TWO candidates for a new role, set to make policing in Lincolnshire more publicly accountable, have been explaining their policies to local voters.
The elected position of Lincolnshire Police Commissioner will scrutinise the force’s running, set its policies and control its budget, when it launches in November.
As the election date approaches, several candidates, representing political parties and standing independently, have visited Skegness and the surrounding area to learn of local concerns and make their views known.
Independent candidate David Bowles, who recently canvassed outside the Hildreds Centre, claims the people he spoke to were resoundingly opposed to seeing a political appointment.
“There’s a lack of trust when it comes to politicians, and people think the last thing they should be running is the police,” he said.
Issues which the Skegness residents he spoke to felt needed addressing included antisocial behaviour and tougher sentencing. Although the police commissioner won’t be able to directly set sentencing guidelines, he hopes his drive to treble the number of special constables from 200 to 600 may cut antisocial behaviour and better support full-time officers to deal with troubles associated with the night-time economy.
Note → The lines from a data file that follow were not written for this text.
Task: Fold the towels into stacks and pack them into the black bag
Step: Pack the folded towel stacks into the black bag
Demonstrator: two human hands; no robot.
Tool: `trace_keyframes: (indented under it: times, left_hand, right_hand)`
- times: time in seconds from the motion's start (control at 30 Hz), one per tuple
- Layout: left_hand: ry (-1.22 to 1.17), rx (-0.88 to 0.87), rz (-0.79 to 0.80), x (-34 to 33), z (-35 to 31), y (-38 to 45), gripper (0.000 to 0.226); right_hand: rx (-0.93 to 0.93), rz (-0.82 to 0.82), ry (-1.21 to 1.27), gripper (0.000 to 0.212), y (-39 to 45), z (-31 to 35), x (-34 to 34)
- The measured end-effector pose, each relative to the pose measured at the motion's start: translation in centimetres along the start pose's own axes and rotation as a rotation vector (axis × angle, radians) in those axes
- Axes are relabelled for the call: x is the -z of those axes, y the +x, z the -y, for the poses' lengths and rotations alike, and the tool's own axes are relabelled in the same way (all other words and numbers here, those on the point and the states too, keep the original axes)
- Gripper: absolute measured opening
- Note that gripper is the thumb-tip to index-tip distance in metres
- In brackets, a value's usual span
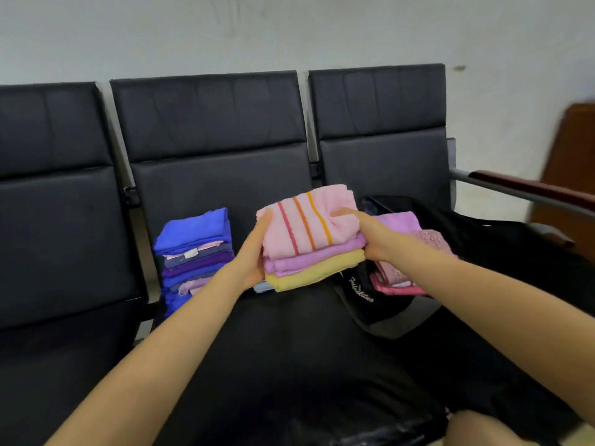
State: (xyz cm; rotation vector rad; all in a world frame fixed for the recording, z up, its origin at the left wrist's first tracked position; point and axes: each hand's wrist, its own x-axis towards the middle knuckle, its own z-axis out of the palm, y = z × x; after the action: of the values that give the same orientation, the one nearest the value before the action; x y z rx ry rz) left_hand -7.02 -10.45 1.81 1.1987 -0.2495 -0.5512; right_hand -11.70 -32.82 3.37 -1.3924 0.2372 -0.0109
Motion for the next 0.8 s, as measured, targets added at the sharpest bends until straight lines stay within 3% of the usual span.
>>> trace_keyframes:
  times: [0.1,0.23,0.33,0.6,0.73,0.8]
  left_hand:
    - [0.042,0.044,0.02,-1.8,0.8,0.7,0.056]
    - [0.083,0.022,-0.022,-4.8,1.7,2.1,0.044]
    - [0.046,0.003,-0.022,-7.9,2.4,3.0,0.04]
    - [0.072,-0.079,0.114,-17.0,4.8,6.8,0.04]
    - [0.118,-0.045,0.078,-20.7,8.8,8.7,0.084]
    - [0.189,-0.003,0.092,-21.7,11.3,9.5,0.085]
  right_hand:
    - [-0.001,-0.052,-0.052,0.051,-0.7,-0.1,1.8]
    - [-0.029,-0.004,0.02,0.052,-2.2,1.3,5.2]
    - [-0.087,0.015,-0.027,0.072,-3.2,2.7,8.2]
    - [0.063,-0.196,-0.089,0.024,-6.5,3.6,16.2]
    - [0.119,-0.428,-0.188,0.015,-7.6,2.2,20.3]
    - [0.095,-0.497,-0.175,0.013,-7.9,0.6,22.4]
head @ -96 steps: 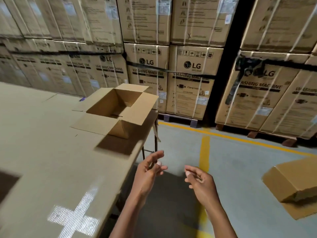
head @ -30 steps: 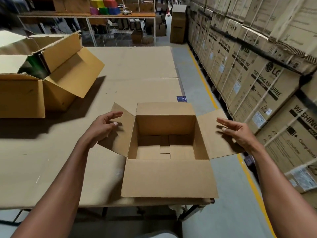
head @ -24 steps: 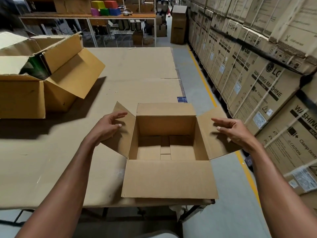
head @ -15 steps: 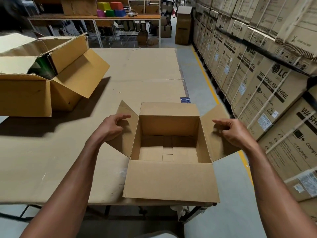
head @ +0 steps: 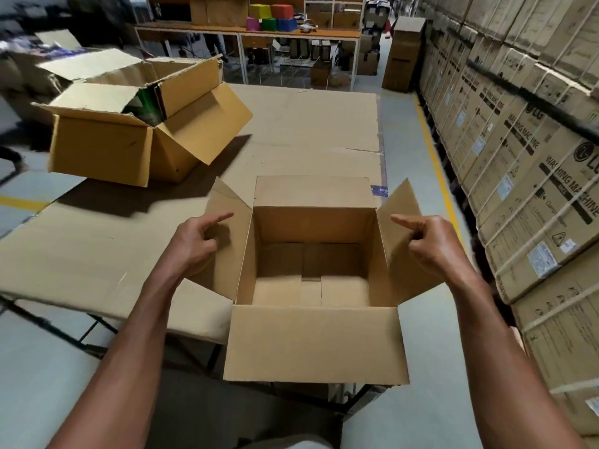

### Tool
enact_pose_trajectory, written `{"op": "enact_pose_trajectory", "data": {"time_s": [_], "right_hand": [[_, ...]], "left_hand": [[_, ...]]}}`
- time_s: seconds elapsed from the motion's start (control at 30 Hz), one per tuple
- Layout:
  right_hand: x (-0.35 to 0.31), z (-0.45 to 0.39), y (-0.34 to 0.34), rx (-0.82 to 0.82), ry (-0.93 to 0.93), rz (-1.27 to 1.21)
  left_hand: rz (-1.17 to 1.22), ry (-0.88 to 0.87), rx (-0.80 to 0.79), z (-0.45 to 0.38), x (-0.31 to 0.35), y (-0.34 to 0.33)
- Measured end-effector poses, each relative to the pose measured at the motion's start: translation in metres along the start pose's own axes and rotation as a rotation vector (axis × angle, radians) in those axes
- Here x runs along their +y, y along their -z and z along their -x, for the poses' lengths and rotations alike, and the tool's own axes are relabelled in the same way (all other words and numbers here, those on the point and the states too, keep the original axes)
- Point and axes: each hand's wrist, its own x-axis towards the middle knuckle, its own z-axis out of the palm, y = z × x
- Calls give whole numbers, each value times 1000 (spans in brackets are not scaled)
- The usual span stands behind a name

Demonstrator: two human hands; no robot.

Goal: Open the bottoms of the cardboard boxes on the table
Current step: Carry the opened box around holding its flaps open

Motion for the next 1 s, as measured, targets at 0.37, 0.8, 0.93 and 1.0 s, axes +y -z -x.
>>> {"op": "enact_pose_trajectory", "data": {"time_s": [0.37, 0.8, 0.93, 1.0], "right_hand": [[-89, 38, -75, -294, 334, -89], [-249, 149, -223, -662, 563, -265], [-307, 185, -278, -715, 611, -259], [-335, 204, -306, -720, 634, -257]], "left_hand": [[-48, 321, 341, 181, -69, 67], [-52, 560, 588, 366, -189, 186], [-41, 625, 647, 411, -233, 235], [-39, 649, 672, 429, -254, 259]]}}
“Dealing with these issues has the effect of pulling away from our other towns,” he added.
“That’s bad enough in itself but even worse, as a result, some of our smaller towns and villages feel they have been abandoned - the elderly feel particularly so.”
Conservative candidate for the role Richard Davies also had the chance to introduce his policies during a public meeting in Ingoldmells last week.
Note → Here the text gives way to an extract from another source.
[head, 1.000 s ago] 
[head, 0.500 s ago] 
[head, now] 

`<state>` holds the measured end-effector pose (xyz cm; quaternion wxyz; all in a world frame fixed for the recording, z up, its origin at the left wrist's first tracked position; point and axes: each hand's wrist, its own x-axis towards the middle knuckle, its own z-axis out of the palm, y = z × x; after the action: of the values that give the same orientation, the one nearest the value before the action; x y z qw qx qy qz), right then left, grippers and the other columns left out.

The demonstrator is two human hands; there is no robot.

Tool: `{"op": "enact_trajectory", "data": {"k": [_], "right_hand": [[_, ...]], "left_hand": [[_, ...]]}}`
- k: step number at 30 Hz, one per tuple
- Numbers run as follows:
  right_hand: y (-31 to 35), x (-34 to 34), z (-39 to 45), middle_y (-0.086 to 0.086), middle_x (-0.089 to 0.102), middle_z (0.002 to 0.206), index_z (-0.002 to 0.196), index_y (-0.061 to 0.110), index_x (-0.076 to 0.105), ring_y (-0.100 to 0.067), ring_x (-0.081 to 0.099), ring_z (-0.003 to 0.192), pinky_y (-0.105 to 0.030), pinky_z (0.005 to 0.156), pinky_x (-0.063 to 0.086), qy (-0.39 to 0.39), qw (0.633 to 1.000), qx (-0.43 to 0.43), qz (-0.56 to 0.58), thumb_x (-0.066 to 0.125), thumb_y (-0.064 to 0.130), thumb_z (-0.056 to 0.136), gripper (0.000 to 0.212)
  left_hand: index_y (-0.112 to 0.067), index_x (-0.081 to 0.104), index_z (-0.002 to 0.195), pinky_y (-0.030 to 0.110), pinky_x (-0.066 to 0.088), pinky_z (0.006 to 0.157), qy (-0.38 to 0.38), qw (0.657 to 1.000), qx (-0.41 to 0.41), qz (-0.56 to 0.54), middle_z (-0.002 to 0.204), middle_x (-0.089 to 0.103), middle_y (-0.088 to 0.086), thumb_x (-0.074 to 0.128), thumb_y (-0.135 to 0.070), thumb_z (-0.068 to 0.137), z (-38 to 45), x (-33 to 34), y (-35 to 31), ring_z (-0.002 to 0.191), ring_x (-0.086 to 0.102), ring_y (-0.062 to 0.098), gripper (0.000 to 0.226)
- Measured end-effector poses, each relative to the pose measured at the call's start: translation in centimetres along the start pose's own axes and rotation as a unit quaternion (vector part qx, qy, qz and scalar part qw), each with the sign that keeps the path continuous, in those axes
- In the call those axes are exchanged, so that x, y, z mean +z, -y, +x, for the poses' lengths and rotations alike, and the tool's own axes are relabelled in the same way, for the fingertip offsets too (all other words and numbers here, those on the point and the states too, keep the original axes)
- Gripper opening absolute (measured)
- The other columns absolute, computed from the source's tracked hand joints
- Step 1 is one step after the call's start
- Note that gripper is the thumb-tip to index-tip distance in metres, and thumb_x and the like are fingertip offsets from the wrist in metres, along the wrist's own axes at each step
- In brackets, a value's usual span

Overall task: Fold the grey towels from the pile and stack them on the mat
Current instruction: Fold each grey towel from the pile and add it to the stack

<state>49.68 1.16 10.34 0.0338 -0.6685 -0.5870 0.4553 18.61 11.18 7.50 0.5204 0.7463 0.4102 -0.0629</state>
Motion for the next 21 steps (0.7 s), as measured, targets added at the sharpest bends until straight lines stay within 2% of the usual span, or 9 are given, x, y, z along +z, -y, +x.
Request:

Mr Davies explained the two policies most central to his manifesto - improving police visibility and preventing crime, rather than merely responding to it.
With many uniformed police officers fulfilling ‘unnecessary’ jobs ‘sat behind computers’ Mr Davies hopes to increase the force’s frontline presence by cutting the backline roles and better utilising volunteers.
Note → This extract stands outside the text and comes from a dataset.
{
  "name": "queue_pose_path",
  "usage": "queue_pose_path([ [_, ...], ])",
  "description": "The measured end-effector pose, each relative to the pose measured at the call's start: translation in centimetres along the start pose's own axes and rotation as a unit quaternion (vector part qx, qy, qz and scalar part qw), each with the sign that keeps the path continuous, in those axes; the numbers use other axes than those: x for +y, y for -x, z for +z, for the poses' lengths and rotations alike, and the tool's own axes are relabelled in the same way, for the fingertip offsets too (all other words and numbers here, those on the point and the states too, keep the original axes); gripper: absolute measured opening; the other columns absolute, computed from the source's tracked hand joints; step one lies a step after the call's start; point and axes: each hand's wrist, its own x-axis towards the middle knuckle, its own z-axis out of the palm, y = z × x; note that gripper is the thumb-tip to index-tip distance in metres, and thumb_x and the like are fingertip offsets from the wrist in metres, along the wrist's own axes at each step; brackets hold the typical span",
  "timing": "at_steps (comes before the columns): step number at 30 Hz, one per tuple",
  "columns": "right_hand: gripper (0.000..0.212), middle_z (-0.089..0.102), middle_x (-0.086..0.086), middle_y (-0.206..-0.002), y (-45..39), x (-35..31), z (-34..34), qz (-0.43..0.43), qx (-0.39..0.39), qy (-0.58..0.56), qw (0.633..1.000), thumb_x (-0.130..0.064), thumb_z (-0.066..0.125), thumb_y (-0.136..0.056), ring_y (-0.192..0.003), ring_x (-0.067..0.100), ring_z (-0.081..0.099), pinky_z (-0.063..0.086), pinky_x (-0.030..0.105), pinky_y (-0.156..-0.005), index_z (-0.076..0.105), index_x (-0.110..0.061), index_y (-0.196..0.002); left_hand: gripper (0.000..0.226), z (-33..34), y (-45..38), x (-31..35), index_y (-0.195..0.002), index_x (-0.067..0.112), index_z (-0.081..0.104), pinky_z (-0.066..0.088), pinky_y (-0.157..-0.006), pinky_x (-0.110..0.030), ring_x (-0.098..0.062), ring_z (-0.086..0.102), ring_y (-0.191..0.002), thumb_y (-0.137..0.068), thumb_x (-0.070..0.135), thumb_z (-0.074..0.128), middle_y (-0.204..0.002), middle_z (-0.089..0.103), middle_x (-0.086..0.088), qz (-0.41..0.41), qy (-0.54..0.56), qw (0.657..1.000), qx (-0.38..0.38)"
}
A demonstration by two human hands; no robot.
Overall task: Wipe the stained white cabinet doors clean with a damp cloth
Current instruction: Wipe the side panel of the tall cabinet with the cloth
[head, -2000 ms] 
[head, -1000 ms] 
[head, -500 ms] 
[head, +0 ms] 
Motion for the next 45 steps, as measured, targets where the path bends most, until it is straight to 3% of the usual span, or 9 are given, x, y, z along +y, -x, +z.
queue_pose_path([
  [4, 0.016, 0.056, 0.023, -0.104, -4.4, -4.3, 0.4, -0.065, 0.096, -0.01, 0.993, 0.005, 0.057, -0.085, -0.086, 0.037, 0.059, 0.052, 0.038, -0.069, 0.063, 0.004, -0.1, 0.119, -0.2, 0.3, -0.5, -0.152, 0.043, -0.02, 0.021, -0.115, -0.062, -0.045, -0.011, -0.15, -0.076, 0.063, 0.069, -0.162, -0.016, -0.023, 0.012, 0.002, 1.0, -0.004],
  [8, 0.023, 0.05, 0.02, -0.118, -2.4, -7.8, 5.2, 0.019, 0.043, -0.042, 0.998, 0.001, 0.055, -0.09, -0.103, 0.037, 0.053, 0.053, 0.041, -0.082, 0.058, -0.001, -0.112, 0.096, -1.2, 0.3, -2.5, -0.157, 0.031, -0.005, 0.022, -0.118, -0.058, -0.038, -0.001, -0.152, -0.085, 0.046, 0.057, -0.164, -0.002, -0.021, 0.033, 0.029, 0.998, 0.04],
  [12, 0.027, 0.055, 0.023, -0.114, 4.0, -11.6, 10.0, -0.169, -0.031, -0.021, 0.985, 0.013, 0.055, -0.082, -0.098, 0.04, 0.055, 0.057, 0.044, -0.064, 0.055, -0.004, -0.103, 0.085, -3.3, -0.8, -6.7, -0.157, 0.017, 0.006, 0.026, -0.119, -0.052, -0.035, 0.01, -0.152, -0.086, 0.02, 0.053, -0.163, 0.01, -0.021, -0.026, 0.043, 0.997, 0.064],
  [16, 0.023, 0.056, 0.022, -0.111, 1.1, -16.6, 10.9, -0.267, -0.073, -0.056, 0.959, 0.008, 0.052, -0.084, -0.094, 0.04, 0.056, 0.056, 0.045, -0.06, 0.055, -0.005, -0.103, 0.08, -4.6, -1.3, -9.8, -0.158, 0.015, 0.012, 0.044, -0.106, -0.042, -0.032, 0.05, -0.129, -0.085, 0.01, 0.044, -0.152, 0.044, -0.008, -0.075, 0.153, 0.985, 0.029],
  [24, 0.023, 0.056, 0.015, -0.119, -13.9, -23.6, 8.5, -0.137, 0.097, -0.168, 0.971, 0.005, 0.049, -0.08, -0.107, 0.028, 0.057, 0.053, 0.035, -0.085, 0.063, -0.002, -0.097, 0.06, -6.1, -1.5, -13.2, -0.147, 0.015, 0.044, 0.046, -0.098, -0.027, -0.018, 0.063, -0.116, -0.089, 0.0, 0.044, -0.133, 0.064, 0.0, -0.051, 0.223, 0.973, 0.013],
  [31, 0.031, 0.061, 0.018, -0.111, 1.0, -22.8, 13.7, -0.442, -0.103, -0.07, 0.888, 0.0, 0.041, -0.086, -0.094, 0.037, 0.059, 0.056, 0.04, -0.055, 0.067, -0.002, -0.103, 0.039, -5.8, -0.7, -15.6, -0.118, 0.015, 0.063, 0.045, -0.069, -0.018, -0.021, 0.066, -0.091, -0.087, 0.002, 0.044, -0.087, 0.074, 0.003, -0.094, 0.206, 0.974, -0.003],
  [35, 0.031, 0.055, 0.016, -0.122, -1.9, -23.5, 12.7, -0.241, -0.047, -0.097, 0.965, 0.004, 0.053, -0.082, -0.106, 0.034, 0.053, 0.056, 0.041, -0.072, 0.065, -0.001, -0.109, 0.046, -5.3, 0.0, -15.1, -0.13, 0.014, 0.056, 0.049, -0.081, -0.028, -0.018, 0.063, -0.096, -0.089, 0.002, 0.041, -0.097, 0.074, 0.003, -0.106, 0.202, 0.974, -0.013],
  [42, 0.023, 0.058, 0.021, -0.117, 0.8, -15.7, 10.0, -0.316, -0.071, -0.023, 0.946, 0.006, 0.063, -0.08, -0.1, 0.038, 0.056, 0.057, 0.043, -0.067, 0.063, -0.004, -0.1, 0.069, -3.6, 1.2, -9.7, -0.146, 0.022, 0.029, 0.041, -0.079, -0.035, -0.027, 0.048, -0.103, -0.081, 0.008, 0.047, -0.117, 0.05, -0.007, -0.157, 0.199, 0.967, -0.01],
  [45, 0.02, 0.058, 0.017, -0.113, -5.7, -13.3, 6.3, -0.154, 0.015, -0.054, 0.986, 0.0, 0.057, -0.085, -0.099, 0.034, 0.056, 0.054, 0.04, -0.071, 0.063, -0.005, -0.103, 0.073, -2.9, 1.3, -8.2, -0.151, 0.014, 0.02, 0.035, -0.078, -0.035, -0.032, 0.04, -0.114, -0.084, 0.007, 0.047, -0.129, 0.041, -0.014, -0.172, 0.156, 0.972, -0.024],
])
“We need more resources on the street and less dealing with statistics and we should use volunteers better,” he said.
Mr Davies also highlighted concerning statistics that Lincolnshire Police only identified a culprit in a quarter of reported crimes. Although he praised the force’s approach to dealing with victims, he felt it would be far better to have fewer victims.
Concerns about ‘politicising’ the police force with party representatives, similar to those explained by Mr Bowles, were also raised with Mr Davies.
Mr Davies explained that the police force was already one of the most politicised public organisations but whereas currently there is no public accountability, the introduction of elected police commissioners would instil that accountability.